[[ DATASET, beginning ]]

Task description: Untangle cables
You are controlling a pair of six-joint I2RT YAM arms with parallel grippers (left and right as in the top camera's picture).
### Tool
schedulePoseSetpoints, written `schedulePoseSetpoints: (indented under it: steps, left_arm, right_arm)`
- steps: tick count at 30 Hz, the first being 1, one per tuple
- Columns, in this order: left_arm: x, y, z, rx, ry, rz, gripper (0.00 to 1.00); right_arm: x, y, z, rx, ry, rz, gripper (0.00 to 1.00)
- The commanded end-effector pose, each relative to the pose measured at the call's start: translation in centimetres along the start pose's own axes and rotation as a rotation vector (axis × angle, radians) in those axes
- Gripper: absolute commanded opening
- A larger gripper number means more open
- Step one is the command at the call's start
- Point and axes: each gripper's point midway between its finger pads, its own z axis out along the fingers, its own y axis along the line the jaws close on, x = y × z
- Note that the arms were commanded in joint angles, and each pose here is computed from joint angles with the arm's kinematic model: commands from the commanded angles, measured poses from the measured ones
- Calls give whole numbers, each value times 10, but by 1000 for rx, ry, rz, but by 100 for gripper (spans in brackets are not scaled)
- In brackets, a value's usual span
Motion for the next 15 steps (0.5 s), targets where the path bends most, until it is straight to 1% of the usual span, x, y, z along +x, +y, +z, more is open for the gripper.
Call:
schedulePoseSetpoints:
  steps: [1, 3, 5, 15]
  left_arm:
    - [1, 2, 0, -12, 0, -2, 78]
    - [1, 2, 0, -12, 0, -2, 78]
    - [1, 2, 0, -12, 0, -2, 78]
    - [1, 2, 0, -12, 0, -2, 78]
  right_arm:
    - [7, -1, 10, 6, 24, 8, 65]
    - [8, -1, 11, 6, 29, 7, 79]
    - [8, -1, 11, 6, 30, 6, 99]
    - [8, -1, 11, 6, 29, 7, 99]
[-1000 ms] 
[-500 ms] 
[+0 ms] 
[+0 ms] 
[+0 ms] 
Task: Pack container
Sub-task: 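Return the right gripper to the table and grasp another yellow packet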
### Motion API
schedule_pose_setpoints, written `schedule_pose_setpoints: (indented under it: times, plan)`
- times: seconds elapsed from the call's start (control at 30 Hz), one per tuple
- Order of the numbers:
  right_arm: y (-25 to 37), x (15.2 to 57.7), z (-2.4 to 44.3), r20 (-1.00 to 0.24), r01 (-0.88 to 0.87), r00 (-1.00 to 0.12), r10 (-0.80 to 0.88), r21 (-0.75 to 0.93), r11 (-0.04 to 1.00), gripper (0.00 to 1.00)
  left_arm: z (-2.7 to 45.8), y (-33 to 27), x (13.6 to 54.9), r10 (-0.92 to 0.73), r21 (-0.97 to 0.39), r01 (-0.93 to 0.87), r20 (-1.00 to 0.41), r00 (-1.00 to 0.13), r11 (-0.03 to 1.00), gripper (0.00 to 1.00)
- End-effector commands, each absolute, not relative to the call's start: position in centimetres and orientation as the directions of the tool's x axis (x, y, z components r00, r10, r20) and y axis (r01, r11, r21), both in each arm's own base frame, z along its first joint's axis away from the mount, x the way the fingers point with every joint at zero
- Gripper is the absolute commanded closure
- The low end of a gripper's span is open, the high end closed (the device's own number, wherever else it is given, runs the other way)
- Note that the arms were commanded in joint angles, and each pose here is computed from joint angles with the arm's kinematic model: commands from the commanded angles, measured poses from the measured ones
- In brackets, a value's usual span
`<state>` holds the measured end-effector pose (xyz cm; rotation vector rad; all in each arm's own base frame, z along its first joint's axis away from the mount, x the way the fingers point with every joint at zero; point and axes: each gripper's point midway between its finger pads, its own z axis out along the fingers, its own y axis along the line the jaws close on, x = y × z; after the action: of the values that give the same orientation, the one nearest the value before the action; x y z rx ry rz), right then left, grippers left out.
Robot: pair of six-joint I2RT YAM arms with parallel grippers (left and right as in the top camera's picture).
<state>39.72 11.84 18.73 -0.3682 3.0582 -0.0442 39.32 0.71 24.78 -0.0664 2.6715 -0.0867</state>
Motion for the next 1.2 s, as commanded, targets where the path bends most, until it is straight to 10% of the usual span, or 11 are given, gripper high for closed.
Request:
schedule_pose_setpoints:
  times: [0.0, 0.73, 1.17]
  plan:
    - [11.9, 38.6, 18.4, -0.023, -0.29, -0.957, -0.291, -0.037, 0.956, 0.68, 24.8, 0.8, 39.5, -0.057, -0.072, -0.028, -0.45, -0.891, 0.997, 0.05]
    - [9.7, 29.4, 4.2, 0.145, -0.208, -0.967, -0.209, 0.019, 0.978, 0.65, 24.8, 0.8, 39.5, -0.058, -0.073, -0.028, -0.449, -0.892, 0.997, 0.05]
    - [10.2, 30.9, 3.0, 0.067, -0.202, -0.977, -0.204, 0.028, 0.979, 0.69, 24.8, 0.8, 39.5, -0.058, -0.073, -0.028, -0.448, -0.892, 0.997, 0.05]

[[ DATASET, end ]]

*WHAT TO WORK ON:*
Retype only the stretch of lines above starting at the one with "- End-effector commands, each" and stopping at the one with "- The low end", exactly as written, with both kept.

*YOUR SOLUTION:*
- End-effector commands, each absolute, not relative to the call's start: position in centimetres and orientation as the directions of the tool's x axis (x, y, z components r00, r10, r20) and y axis (r01, r11, r21), both in each arm's own base frame, z along its first joint's axis away from the mount, x the way the fingers point with every joint at zero
- Gripper is the absolute commanded closure
- The low end of a gripper's span is open, the high end closed (the device's own number, wherever else it is given, runs the other way)

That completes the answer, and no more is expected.